KUNDUZ, Afghanistan -- Taliban militants have launched a major attack on one of Afghanistan’s largest cities, despite holding talks with the United States aimed at ending the country’s nearly 18-year conflict.
Afghan officials said Taliban militants attacked the strategically important northern city of Kunduz from different directions early on August 31, killing at least 15 people and wounding 75.
The office of Afghan President Ashraf Ghani said Afghan security forces had repelled the attack in some parts of the city, while other officials said that more than 30 militants had been killed.
Taliban spokesman Zabihullah Mujahid in a Twitter post called the attack "large-scale," while the police spokesman in Kunduz Province reportedly said the attack was "massive" and involved "intense" battles.
Provincial council member Ghulam Rabani Rabani told AP that after Afghan security forces had tried for hours to push the militants from the center of Kunduz, a suicide bomber struck at the city's main intersection. The news agency quoted Interior Ministry spokesman Nasrat Rahimi as saying 10 people were killed and five wounded in the attack.

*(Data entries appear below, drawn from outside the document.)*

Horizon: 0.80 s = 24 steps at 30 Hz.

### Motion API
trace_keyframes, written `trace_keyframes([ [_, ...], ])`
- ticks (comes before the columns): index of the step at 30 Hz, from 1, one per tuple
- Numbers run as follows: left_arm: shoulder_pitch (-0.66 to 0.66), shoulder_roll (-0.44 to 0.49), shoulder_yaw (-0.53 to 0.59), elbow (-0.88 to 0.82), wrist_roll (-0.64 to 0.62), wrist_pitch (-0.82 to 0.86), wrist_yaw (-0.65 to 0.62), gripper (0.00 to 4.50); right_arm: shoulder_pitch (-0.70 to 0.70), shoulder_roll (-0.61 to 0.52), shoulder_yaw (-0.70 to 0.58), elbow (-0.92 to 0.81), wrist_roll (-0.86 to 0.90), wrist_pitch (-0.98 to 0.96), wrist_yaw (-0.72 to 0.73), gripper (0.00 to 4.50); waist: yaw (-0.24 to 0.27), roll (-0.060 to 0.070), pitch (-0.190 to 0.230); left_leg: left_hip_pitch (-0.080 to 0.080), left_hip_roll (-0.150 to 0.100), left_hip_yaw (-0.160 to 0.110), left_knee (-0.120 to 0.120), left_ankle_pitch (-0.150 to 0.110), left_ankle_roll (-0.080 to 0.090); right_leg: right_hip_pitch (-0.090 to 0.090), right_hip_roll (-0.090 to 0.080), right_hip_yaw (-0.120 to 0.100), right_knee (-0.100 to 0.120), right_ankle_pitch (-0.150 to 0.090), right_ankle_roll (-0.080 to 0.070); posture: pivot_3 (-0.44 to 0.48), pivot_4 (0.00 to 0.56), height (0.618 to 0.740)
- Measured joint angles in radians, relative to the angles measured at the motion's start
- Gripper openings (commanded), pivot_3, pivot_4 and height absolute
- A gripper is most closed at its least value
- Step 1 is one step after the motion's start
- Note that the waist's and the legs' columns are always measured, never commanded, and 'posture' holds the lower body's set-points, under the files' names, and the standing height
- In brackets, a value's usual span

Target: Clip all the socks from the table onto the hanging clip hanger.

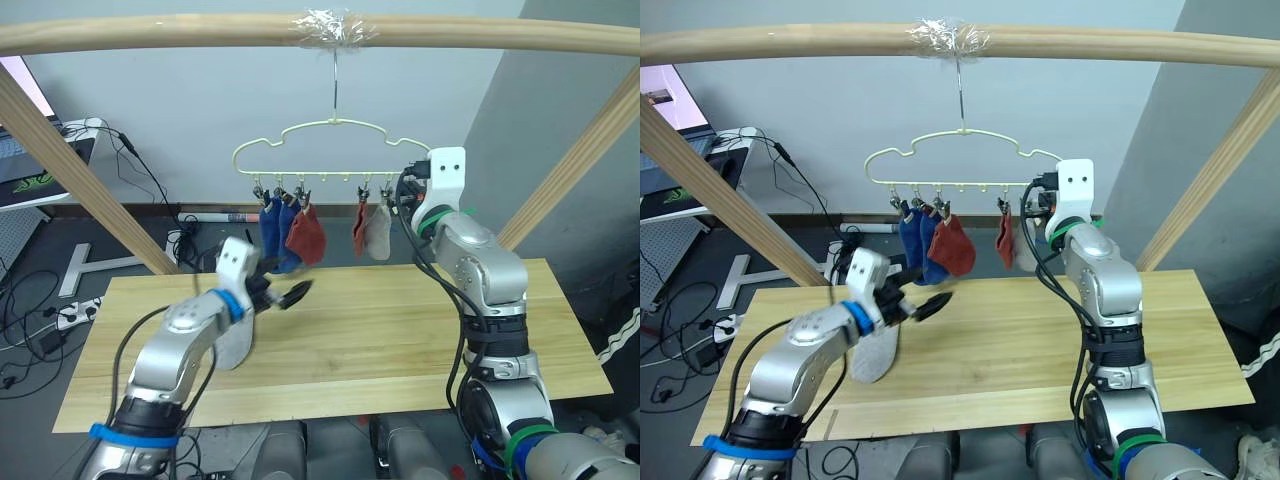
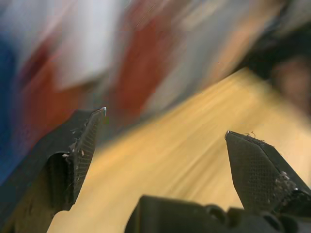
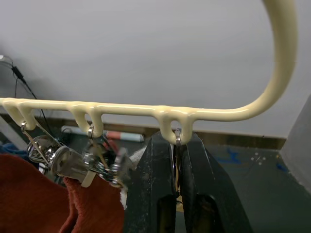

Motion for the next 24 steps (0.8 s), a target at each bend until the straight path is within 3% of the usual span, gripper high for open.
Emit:
trace_keyframes([
  [7, -0.083, 0.004, 0.071, 0.393, 0.104, -0.141, 0.084, 4.50, 0.014, 0.011, -0.004, -0.043, 0.021, 0.077, -0.019, 0.02, 0.023, 0.000, 0.000, -0.001, 0.000, 0.000, 0.000, 0.000, 0.000, 0.000, 0.000, 0.000, -0.001, 0.000, 0.000, 0.175, 0.212, 0.740],
  [13, -0.194, -0.030, 0.070, 0.580, 0.122, -0.123, 0.068, 4.50, 0.015, 0.018, -0.002, -0.063, 0.021, 0.099, -0.025, 0.02, 0.022, 0.000, 0.000, -0.001, 0.000, 0.000, 0.000, 0.000, 0.000, 0.000, -0.001, -0.001, -0.001, 0.001, -0.001, 0.174, 0.214, 0.740],
  [17, -0.209, -0.030, 0.067, 0.614, 0.123, -0.098, 0.021, 4.50, 0.016, 0.015, -0.006, -0.075, 0.021, 0.108, -0.027, 0.02, 0.021, 0.000, 0.000, -0.001, 0.000, 0.000, -0.001, 0.000, 0.000, 0.000, 0.000, -0.001, 0.000, 0.002, -0.003, 0.151, 0.213, 0.740],
  [20, -0.202, -0.025, 0.045, 0.607, 0.142, -0.102, -0.022, 3.91, 0.015, 0.010, -0.013, -0.077, 0.021, 0.121, -0.026, 0.00, 0.019, 0.000, 0.000, 0.000, 0.000, 0.000, 0.000, 0.000, 0.000, 0.000, -0.001, -0.001, 0.000, 0.002, -0.003, 0.151, 0.213, 0.740],
  [24, -0.181, -0.022, 0.029, 0.598, 0.168, -0.142, -0.043, 2.74, 0.015, 0.002, -0.022, -0.077, 0.022, 0.123, -0.023, 0.00, 0.021, 0.000, 0.000, 0.000, 0.000, 0.000, 0.000, 0.000, 0.000, 0.001, -0.001, -0.001, 0.000, 0.001, -0.001, 0.146, 0.218, 0.740],
])
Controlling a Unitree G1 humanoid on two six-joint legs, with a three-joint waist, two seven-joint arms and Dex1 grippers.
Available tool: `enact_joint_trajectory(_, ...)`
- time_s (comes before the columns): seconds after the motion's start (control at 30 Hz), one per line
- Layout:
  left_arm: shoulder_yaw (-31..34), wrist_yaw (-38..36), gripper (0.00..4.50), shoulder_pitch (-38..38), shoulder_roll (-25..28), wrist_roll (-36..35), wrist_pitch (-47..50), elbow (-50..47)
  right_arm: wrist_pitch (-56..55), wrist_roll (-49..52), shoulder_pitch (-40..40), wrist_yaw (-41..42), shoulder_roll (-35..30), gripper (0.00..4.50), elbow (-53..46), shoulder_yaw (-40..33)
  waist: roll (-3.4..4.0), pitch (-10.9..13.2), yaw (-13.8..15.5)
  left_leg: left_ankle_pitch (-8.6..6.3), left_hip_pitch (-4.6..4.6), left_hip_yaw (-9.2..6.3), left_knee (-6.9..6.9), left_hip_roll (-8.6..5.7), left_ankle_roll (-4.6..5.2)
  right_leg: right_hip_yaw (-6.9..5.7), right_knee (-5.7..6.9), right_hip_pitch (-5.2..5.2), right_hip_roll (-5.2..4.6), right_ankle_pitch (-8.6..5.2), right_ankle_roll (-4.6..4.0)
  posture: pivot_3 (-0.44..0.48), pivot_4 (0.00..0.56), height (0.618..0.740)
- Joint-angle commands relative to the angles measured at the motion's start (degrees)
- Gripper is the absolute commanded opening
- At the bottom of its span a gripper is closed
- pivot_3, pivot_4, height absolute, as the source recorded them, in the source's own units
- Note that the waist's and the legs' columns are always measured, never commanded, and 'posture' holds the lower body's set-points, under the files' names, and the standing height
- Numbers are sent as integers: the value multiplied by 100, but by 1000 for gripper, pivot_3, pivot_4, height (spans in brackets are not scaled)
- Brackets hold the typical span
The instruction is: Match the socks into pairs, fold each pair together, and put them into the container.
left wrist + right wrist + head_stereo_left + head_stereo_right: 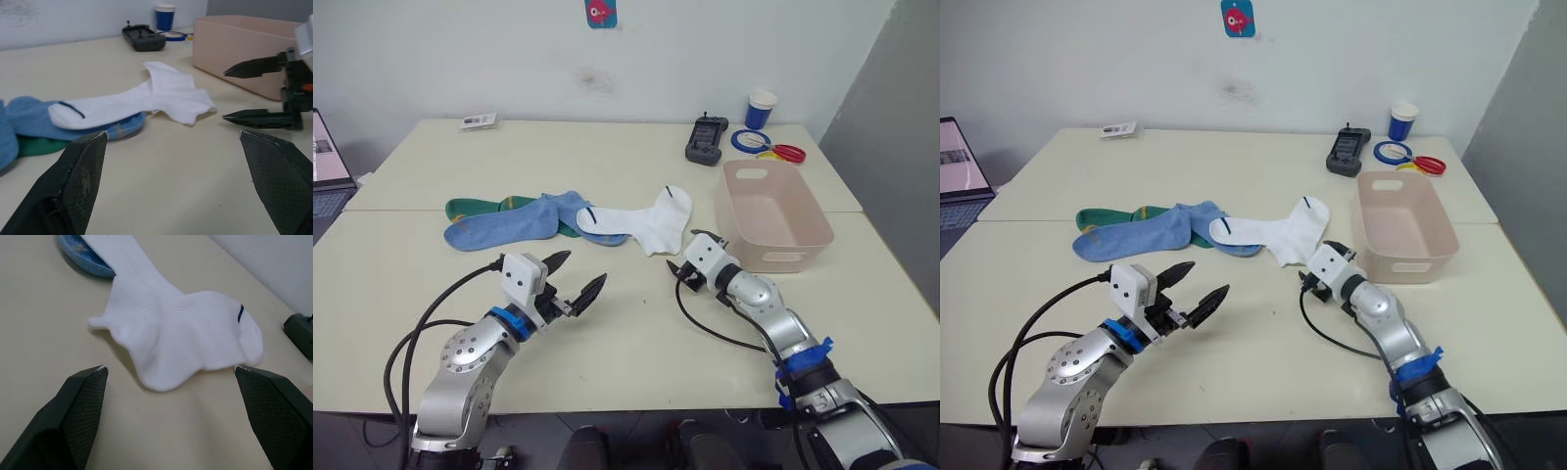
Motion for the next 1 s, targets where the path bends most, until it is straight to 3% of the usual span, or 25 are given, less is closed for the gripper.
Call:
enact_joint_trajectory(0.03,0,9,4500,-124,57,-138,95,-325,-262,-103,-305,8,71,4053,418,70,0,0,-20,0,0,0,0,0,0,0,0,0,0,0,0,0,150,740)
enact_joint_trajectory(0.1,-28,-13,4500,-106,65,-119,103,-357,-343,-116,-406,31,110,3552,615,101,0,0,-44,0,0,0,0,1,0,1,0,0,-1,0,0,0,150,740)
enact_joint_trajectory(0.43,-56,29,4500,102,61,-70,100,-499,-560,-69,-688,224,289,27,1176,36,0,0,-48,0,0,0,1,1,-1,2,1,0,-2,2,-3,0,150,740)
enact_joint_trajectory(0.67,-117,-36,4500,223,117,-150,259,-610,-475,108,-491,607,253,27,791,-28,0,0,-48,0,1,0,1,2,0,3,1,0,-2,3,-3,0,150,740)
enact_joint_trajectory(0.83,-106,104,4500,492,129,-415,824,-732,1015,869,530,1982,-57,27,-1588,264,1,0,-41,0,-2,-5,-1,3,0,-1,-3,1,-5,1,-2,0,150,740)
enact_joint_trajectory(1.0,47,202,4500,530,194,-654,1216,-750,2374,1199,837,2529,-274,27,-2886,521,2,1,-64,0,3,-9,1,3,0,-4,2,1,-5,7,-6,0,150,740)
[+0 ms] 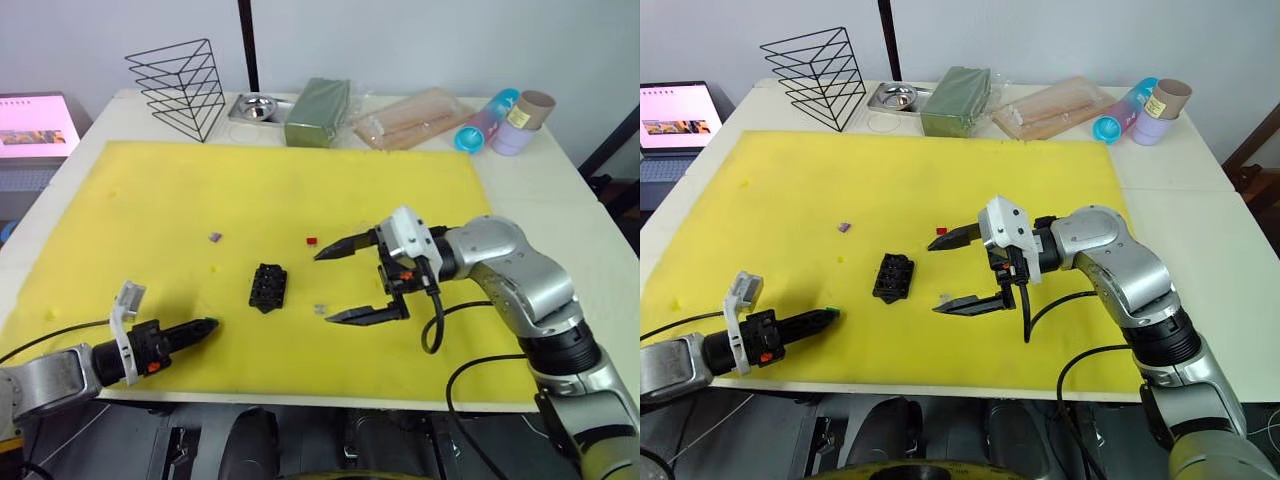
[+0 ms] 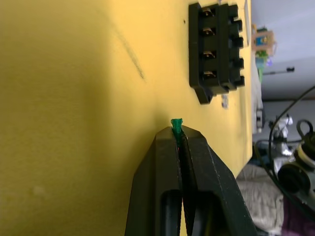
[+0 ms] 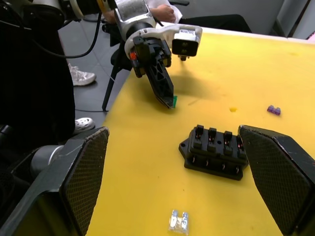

Presidential spokesman Sediq Seddiqi told reporters the attack was "completely against the peace talks" taking place between the United States and the Taliban. Expectations that a breakthrough in the talks might lead to a peace deal, including a timetable for the withdrawal of thousands of U.S. troops, had been on the rise.
The U.S. special representative for Afghanistan reconciliation, Zalmay Khalilzad, who is involved in the negotiations, tweeted that he had "raised the Kunduz attack in talks today, telling the Taliban that violence like this must stop."
Khalilzad added that General Scott Miller, who commands U.S. forces in Afghanistan, had arrived in Kunduz to assist Afghan forces in defending the city.
In a separate tweet, Khalilzad said that "ultimately, war will only end when all sides agree it must end." But he added that "I am confident we are on the only practical path to reducing violence and achieving peace."
Despite the violence, Khalilzad on September 1 tweeted again, saying that U.S. and Taliban negotiators are "at the threshold of an agreement" as they concluded their latest round of talks.
"We are at the threshold of an agreement that will reduce violence and open the door for Afghans to sit together to negotiate an honorable and sustainable peace," he wrote.
He added that he would be traveling to Kabul later in the day to consult with government officials there.
Kunduz briefly fell to the Taliban in 2015 and has come under attack several times since then.
Pockets of fighting were reported in parts of the city, and a provincial council member, Ghulam Rabani Rabani, told the AP news agency that Taliban militants had control of the city hospital.
The militants took hospital patients as hostages, Defense Ministry spokesman Rohullah Ahmadzai told reporters in Kabul. He did not say how many.
"We could very easily attack, but we don't want civilian casualties," he said.
The Afghan Interior Ministry said at least 34 Taliban fighters were killed in ground and air operations in three areas of Kunduz city and clearance operations were under way.
Electricity and most telephone services were cut, and residents were sheltering in their houses, making it difficult to gain a complete picture of the fighting.
"There is no water and electricity. There is nothing. The situation in Kunduz is very worrying,” one local man, Shah Rasool, told RFE/RL's Radio Free Afghanistan.
U.S. President Donald Trump said on August 30 that the United States had good negotiations going on with the Taliban but had not yet reached a deal.
A day earlier, Trump said that the United States will continue to maintain a force in Afghanistan even after any deal is agreed.
The Taliban has long demanded a complete pullout of all foreign forces from the country.
About 20,000 foreign troops, most of them American, are now in Afghanistan as part of a U.S.-led NATO mission to train, assist, and advise Afghan forces. Some U.S. forces carry out counterterrorism operations.